-- Task brief --
Look through the data below. Show each line where the string "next" occurs.

[Dataset items]
= Beginning of Section =
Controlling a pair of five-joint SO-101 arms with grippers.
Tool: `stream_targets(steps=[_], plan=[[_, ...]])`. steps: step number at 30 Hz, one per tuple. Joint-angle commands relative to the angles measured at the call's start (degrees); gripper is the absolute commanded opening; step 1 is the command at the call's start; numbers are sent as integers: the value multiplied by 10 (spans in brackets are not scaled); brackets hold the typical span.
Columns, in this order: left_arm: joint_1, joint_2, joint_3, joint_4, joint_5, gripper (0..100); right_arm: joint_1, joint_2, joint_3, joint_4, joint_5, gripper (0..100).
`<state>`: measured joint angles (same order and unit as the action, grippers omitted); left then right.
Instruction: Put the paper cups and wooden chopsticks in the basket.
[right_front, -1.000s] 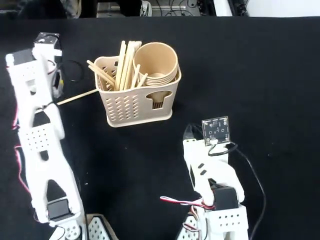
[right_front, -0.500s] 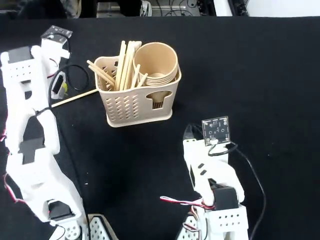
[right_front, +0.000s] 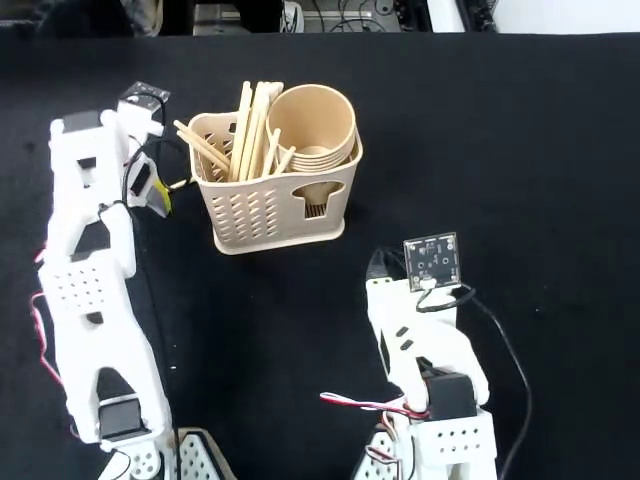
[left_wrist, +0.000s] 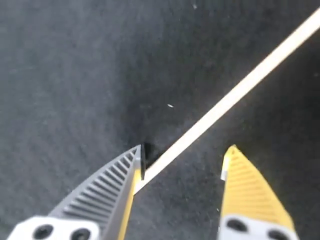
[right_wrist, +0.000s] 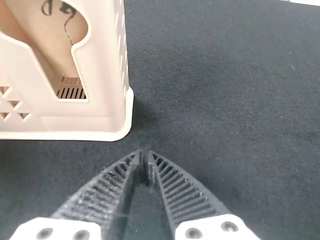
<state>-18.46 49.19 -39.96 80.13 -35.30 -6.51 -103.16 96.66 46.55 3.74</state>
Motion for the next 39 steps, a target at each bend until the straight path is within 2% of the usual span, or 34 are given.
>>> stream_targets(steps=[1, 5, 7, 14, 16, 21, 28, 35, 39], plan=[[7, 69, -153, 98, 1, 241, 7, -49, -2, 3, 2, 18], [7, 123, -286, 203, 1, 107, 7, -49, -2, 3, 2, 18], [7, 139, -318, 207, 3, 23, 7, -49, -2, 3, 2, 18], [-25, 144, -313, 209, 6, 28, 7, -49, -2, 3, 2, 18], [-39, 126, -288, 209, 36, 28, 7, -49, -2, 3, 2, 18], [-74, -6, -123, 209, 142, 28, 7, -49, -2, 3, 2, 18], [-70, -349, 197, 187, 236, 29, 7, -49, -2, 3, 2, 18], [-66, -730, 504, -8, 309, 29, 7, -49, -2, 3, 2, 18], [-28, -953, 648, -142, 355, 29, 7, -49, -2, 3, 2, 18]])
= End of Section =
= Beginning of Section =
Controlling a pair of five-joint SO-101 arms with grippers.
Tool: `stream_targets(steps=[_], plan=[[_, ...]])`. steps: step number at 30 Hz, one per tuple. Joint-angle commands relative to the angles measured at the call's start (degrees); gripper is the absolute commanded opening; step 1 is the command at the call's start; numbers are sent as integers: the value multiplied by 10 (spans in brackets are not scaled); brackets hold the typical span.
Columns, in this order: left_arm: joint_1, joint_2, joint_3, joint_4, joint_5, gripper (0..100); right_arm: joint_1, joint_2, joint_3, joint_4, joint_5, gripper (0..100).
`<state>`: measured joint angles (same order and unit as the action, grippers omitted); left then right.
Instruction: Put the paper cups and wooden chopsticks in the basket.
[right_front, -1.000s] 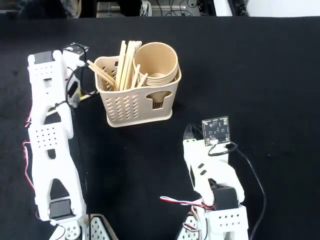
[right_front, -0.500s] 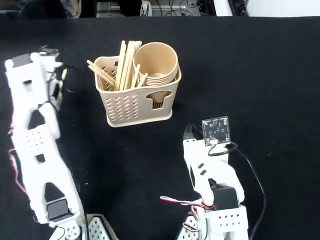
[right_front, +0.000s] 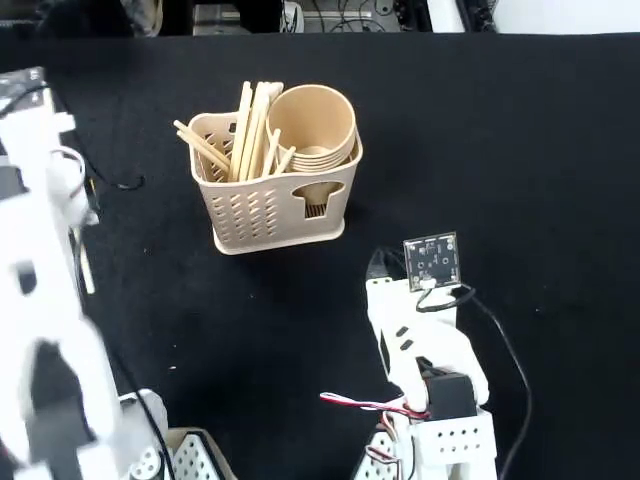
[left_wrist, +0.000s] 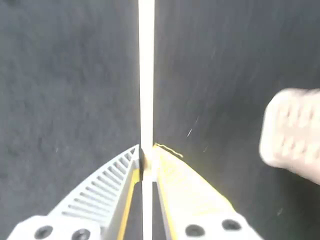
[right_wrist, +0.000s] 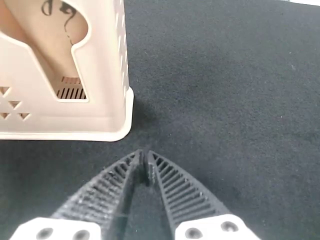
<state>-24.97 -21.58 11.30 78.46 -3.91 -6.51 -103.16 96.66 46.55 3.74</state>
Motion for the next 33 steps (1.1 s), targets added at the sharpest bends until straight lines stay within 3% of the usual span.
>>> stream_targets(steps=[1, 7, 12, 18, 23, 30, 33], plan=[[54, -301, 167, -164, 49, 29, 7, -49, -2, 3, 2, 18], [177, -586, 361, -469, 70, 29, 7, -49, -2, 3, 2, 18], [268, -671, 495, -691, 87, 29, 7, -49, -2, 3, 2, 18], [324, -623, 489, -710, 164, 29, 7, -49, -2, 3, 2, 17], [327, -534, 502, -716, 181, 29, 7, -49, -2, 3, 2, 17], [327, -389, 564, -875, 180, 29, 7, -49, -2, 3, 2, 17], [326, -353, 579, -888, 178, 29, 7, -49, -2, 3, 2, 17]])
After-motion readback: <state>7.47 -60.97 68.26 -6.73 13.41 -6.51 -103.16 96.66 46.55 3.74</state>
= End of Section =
-- Completed task --
Motion for the next 39 steps, a target at each bend until the straight path is within 2% of the usual span, or 34 are given.
Motion for the next 33 steps (1.1 s), targets added at the sharpest bends until straight lines stay within 3% of the usual span.

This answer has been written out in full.